TASK DESCRIPTION:
Starting from the line with "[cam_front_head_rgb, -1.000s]" and going up to and including the line with "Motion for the", copy the listing below exactly. Leave all images out.

─── AVAILABLE DATA

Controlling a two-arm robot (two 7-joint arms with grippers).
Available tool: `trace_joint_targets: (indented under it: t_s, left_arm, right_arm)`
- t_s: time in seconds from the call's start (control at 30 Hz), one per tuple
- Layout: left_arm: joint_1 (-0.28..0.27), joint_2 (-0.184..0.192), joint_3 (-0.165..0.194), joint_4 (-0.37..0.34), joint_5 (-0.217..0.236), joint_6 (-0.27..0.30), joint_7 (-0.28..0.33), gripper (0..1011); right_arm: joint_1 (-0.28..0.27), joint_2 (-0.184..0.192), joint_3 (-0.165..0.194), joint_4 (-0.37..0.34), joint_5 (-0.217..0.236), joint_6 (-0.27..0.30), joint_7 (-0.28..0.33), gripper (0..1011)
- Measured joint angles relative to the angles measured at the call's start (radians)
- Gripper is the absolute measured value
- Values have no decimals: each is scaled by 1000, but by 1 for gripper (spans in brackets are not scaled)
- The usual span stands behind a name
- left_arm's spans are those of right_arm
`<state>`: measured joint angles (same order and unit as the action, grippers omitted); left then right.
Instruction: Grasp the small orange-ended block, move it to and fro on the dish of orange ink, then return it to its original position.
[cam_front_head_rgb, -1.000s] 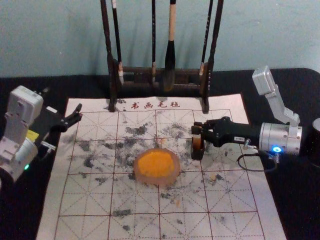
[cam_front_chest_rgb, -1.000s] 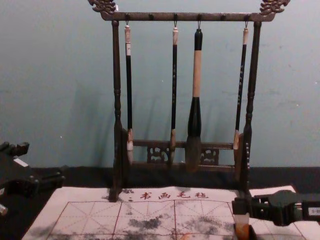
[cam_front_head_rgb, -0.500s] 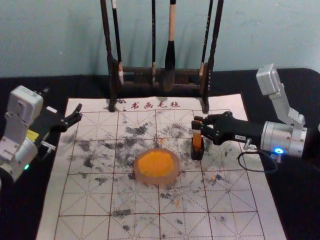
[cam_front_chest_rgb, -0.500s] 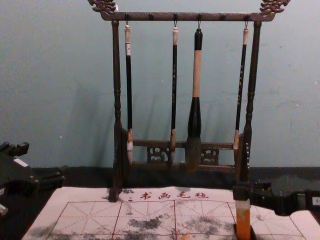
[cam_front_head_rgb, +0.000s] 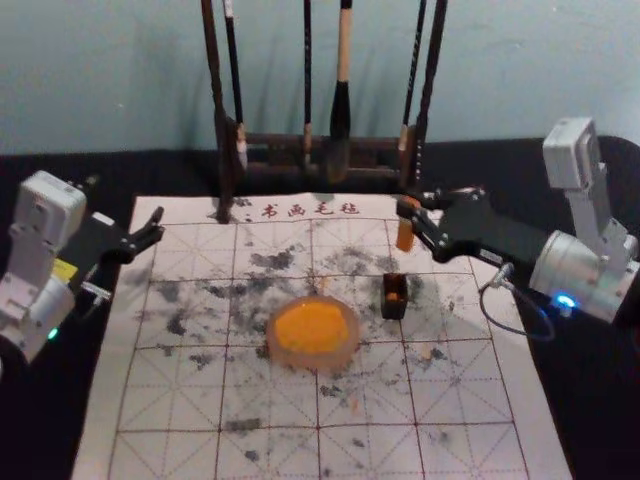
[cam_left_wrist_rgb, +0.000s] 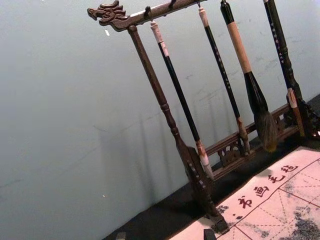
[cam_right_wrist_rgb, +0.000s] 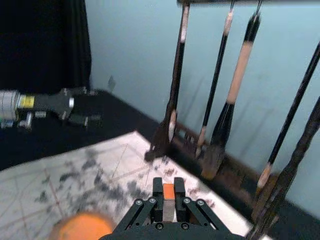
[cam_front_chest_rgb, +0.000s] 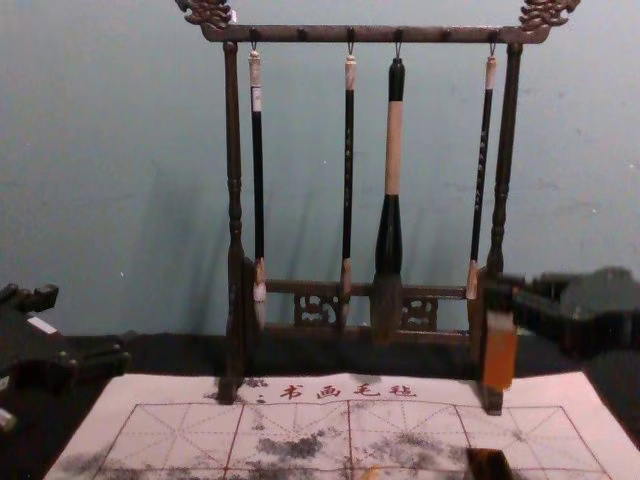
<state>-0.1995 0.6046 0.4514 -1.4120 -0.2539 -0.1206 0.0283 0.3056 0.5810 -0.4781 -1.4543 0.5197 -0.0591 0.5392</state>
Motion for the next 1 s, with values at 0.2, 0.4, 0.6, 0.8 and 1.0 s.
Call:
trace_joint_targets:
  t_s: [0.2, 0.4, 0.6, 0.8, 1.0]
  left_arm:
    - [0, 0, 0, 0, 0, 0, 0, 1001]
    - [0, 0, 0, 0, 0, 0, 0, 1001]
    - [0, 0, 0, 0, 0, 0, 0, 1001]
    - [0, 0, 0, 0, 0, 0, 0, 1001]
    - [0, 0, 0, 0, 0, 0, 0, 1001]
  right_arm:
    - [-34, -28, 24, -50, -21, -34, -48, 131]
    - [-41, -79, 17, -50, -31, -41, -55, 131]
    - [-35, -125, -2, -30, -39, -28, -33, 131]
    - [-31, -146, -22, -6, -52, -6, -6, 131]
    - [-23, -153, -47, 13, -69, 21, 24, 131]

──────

WORKED SOLUTION:
[cam_front_head_rgb, -1.000s] 
[cam_front_chest_rgb, -1.000s] 
[cam_front_head_rgb, -0.500s] 
[cam_front_chest_rgb, -0.500s] 
[cam_front_head_rgb, +0.000s] 
[cam_left_wrist_rgb, +0.000s] 
[cam_right_wrist_rgb, +0.000s] 
[cam_front_chest_rgb, +0.000s] 
<state>-0.1995 0.6046 0.4514 -1.4120 -0.2539 -0.1206 0.0283 0.3056 0.5810 -0.4781 -1.4543 0.5197 -0.0591 0.5392</state>
Motion for the next 1 s, with values at 0.2, 0.4, 0.6, 0.8 and 1.0 s.

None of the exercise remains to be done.